2.2 Selon le message à l’appui de la LEaux, « cette disposition a notamment pour objet la protection de la frange de rivage baignée par les eaux d'un lac. Les propriétés particulières de cette zone (oxygénation optimale, importants écarts de température, bonne photosynthèse, forte action des vagues et croissance des plantes) permettent la dégradation de la plus grande partie des apports naturels ou artificiels de polluants. En d'autres termes, il s'agit là de la zone d'épuration du lac. Elle abrite en outre la majeure partie du monde animal ou végétal du lac. Le cas échéant, c'est là qu'ont lieu les échanges avec une nappe phréatique. Ainsi on ne saurait utiliser les lacs comme une aire de décharge. Il ne faut pas que l'atterrissement soit accéléré artificiellement. On ne connaît pas encore l'influence des matières déposées au fond des lacs sur le jeu des courants. Normalement, le matériau déposé se désintègre, mettant ainsi les frayères en danger. Cette remarque s'applique également à l'embouchure des rivières et des ruisseaux. Il n'est donc pas possible de prévoir des exceptions pour les matériaux provenant des dépotoirs à alluvions. On ne saurait comparer un apport artificiel de substances avec le dépôt et la sédimentation de substances solides amenées par les crues, processus auxquels le cours d'eau s'est adapté. Comme exemple d'exception au sens du 2e alinéa, on peut mentionner l'aménagement, sur la rive d'un lac, d'un chemin public qu'il serait impossible de réaliser ailleurs. » (FF 1987 1166-1167).

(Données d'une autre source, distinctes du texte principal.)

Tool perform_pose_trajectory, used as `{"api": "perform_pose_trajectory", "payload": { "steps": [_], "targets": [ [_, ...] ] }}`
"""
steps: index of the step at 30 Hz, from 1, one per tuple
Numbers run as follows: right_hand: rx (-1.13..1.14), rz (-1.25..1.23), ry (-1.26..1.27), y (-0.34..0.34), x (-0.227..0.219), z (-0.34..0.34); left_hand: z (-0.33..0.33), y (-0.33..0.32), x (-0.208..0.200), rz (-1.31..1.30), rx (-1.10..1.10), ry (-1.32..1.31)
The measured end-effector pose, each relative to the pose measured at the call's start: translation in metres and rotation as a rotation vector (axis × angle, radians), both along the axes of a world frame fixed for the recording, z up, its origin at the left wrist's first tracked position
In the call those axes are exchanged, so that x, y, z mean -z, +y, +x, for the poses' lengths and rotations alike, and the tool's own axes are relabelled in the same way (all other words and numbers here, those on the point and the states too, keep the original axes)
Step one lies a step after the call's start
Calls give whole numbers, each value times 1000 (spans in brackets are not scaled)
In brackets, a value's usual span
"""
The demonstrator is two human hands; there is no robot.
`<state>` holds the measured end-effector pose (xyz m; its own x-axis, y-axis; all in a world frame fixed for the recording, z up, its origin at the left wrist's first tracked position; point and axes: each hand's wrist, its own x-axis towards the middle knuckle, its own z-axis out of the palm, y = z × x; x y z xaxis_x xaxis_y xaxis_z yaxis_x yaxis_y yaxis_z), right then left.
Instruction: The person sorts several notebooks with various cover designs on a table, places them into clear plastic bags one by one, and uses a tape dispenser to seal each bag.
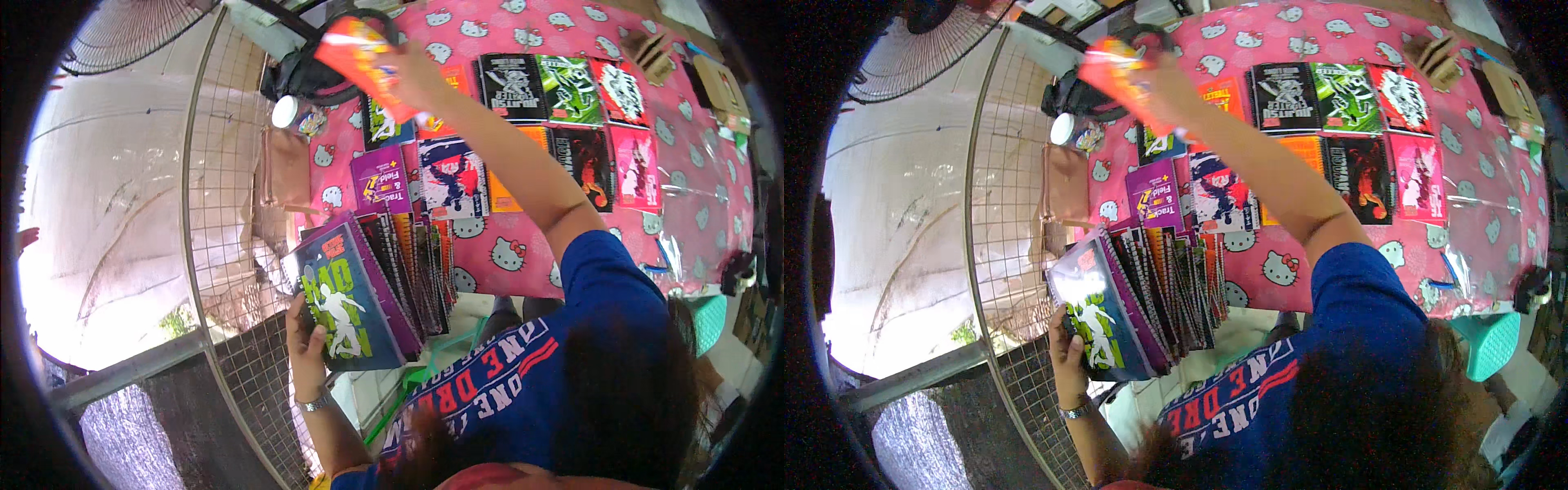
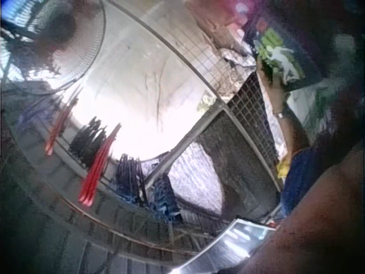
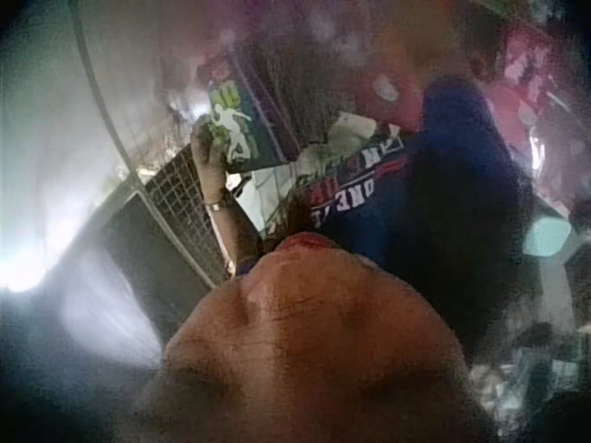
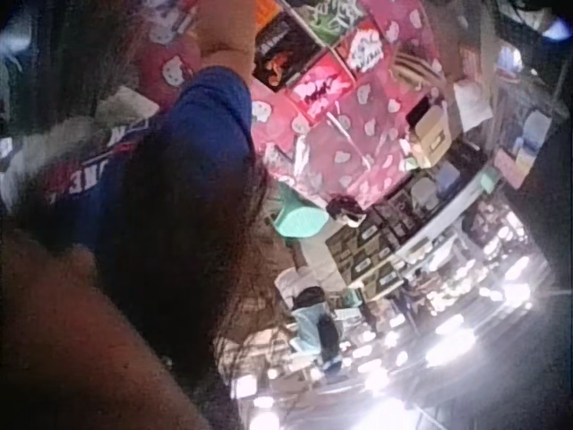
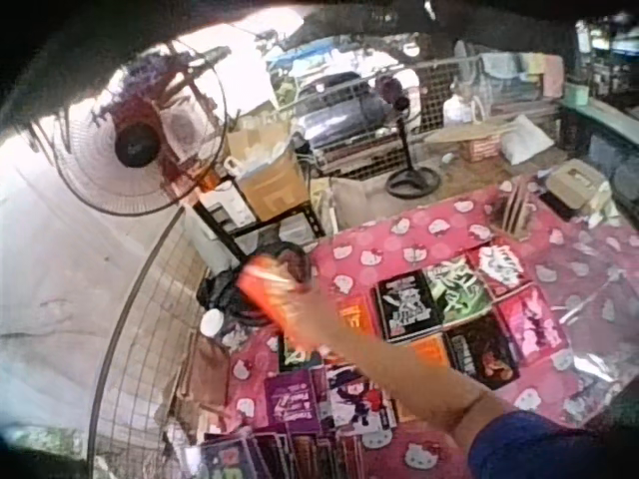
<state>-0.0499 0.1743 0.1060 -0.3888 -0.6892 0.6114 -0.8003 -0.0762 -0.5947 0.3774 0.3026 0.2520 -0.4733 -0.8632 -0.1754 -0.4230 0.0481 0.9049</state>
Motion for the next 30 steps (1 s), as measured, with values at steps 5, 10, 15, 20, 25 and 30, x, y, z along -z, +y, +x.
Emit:
{"api": "perform_pose_trajectory", "payload": {
  "steps": [5,10,15,20,25,30],
  "targets": [
    [-282,-275,-284,127,-190,79,-5,-18,-7,212,-54,260],
    [-354,-153,-393,178,-167,158,-40,-8,-27,299,-162,779],
    [-814,426,-184,206,-155,145,-29,-2,-18,138,-165,206],
    [-98,372,-474,168,-62,-37,-66,6,-27,55,-23,-165],
    [849,682,-264,242,116,-218,-76,-34,-52,-383,242,-811],
    [923,1019,-376,247,126,-234,-274,-79,-44,-831,588,-686]
  ]
}}
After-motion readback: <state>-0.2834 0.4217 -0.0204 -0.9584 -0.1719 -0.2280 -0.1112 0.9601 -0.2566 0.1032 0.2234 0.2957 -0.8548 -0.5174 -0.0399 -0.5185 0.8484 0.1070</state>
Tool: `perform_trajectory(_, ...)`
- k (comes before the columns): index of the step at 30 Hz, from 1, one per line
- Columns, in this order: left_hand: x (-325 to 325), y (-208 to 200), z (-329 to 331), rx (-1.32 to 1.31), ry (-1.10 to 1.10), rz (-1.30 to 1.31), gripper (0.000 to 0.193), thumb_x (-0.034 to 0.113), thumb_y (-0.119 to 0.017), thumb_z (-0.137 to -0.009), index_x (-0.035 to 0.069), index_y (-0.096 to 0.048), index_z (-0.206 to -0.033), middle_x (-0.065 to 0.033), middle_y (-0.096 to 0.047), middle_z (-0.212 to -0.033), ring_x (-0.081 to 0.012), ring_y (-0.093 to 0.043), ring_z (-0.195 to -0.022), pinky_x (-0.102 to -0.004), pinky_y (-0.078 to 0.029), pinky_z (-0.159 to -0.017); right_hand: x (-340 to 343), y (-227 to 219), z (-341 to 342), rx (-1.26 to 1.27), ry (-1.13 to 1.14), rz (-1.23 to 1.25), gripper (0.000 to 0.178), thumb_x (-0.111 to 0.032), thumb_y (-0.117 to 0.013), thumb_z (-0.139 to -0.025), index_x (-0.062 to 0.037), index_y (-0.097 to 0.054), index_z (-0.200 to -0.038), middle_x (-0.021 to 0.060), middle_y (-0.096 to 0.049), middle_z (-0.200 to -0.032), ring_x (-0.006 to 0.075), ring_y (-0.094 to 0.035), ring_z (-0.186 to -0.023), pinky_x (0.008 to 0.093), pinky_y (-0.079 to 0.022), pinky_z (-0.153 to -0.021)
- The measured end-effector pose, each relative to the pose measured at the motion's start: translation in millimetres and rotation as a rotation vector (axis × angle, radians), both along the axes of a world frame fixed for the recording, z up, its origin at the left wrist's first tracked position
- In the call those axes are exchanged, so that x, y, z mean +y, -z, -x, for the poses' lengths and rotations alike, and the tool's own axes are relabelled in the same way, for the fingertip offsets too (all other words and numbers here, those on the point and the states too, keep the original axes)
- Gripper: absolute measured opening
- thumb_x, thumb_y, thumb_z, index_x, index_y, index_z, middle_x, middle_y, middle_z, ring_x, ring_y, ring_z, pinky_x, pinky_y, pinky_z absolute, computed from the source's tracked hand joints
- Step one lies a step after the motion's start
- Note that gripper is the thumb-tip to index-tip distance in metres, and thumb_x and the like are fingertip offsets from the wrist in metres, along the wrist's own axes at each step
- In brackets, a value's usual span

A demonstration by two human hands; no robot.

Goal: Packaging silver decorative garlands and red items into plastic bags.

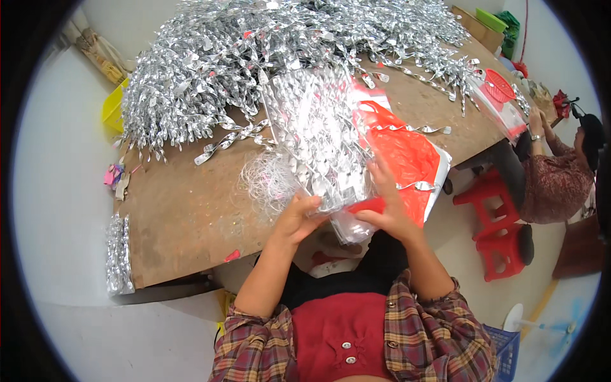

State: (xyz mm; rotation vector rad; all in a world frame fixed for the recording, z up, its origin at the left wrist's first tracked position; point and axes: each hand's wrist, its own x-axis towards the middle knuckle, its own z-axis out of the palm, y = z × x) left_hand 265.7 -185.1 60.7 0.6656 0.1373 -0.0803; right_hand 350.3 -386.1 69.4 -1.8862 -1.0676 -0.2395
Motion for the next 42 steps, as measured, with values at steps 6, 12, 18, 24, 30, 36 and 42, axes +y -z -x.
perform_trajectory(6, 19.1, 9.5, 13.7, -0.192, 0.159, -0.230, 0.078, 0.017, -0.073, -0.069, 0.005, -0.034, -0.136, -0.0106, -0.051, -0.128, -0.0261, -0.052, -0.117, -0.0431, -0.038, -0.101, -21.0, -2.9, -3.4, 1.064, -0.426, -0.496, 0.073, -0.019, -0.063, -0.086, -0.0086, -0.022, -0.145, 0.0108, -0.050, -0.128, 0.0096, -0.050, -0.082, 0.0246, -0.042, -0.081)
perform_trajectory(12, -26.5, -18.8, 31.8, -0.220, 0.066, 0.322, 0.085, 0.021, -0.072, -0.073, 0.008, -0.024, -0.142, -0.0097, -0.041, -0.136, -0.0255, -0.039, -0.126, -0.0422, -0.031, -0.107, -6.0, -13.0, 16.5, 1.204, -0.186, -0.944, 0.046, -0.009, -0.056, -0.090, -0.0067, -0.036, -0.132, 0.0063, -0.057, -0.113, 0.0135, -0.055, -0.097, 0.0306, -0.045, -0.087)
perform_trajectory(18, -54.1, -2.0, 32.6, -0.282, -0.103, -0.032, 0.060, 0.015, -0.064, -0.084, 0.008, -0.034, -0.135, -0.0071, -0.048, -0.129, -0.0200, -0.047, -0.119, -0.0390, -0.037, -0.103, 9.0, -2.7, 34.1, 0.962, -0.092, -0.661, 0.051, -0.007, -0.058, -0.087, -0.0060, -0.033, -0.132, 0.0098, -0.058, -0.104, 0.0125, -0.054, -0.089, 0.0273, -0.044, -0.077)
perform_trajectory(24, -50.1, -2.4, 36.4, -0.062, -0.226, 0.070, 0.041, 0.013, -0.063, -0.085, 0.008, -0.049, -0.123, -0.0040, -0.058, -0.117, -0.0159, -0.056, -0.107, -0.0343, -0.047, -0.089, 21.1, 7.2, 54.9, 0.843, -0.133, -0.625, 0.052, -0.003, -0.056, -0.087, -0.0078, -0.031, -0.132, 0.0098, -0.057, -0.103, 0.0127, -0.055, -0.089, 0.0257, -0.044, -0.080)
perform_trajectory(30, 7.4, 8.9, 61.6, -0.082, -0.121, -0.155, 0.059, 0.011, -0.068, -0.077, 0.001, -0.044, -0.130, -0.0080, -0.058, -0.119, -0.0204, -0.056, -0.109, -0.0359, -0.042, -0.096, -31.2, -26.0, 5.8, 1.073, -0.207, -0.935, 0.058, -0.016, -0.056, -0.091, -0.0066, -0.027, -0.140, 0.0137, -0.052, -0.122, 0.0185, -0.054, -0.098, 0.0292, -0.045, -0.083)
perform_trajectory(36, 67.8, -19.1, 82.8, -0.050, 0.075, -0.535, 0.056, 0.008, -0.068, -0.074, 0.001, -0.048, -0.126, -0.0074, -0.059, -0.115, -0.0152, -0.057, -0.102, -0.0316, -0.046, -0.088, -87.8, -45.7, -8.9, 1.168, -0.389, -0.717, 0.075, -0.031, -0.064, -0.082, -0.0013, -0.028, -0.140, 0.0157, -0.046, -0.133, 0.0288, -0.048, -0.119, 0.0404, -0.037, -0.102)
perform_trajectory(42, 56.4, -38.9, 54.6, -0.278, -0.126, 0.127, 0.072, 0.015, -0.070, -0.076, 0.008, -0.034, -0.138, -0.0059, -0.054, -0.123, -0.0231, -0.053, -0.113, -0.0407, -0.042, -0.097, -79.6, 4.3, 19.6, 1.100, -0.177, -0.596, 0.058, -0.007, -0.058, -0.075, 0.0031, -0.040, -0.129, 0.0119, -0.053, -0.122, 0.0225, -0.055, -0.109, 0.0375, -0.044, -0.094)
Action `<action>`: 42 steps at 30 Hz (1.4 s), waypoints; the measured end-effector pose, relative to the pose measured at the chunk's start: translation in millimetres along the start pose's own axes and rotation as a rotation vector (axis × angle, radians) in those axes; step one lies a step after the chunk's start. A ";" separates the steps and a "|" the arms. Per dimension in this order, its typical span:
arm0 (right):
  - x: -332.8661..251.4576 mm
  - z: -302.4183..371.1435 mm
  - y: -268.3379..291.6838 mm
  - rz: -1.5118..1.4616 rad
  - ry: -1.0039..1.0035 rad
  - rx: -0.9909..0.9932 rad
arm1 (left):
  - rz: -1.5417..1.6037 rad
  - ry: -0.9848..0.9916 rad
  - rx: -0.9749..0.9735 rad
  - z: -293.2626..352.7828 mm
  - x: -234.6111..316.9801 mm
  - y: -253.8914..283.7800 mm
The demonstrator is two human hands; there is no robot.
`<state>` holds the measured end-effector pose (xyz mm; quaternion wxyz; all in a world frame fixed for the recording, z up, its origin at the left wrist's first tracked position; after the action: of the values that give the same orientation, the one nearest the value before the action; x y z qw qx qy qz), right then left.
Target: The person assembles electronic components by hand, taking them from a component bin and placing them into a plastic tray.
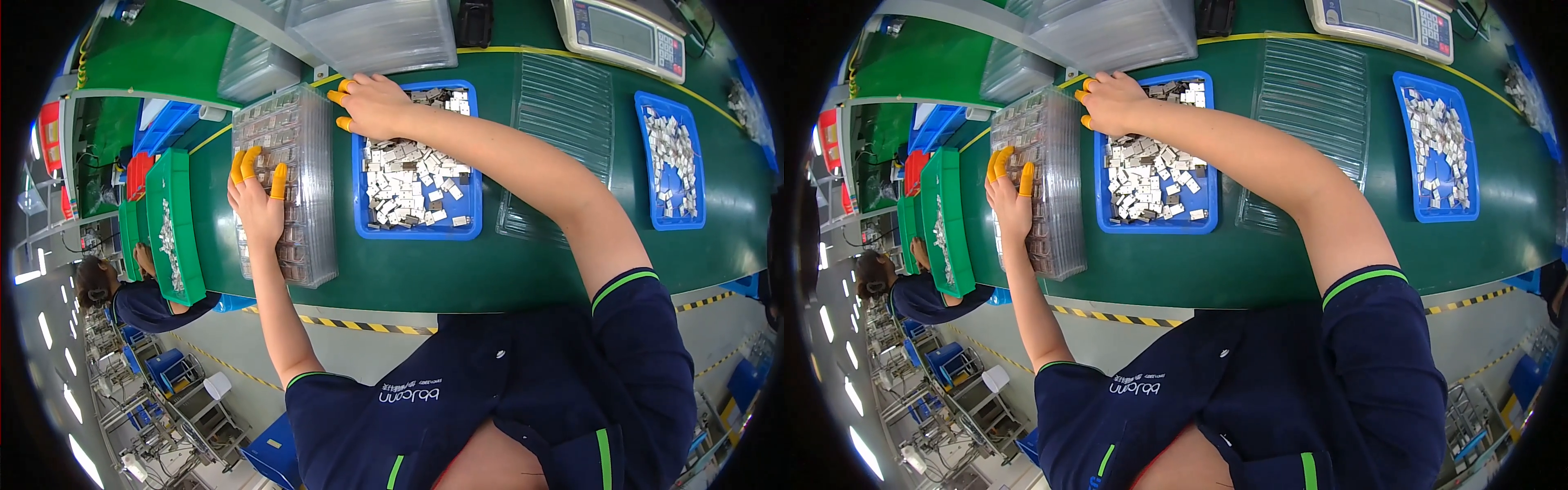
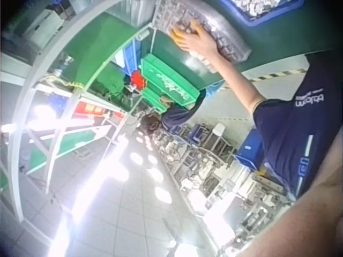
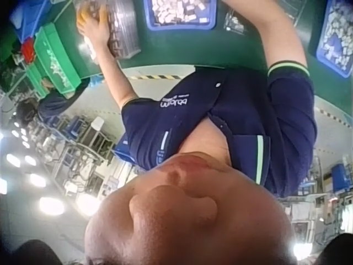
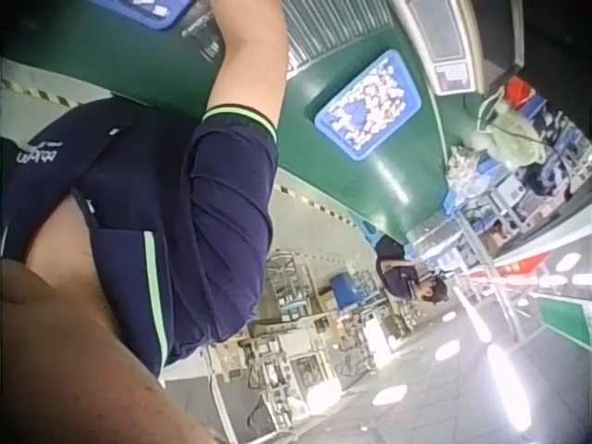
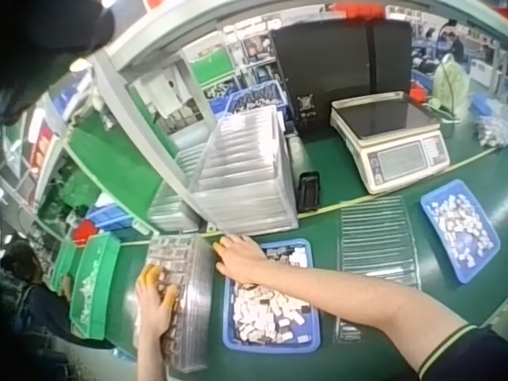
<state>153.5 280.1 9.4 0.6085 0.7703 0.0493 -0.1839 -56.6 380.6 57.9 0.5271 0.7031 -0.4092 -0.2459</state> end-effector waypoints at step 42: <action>-40.4 207.2 248.8 -0.627 0.116 0.466 | -0.368 -0.095 0.090 3.2 21.4 22.0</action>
<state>144.3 24.8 212.3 0.3280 0.8444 0.2737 -0.3233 -54.4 358.6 79.4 0.4214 0.7765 -0.3087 -0.3523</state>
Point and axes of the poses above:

2.3 Les plans d’affectation généraux, soit les plans de zones, sont en principe adoptés par le Grand Conseil (art. 15 ss de la loi d'application de la loi fédérale sur l'aménagement du territoire du 4 juin 1987 - LaLAT - L 1 30).

Aux termes de l’art. 47 al. 1 de l’ordonnance sur l’aménagement du territoire du 28 juin 2000 (OAT - RS 700.1), l’autorité qui établit les plans d’affectation fournit à l’autorité cantonale chargée d’approuver ces plans (art. 26 al. 1 de la loi fédérale sur l’aménagement du territoire du 22 juin 1979 - LAT - RS 700), un rapport démontrant leur conformité aux buts et aux principes de l’aménagement du territoire (art. 1 et 3 LAT), ainsi que la prise en considération adéquate des observations émanant de la population (art. 4 al. 2 LAT), des conceptions et des plans sectoriels de la Confédération (art. 13 LAT), du plan directeur (art. 8 LAT) et des exigences découlant des autres dispositions du droit fédéral, notamment de la législation sur la protection de l’environnement.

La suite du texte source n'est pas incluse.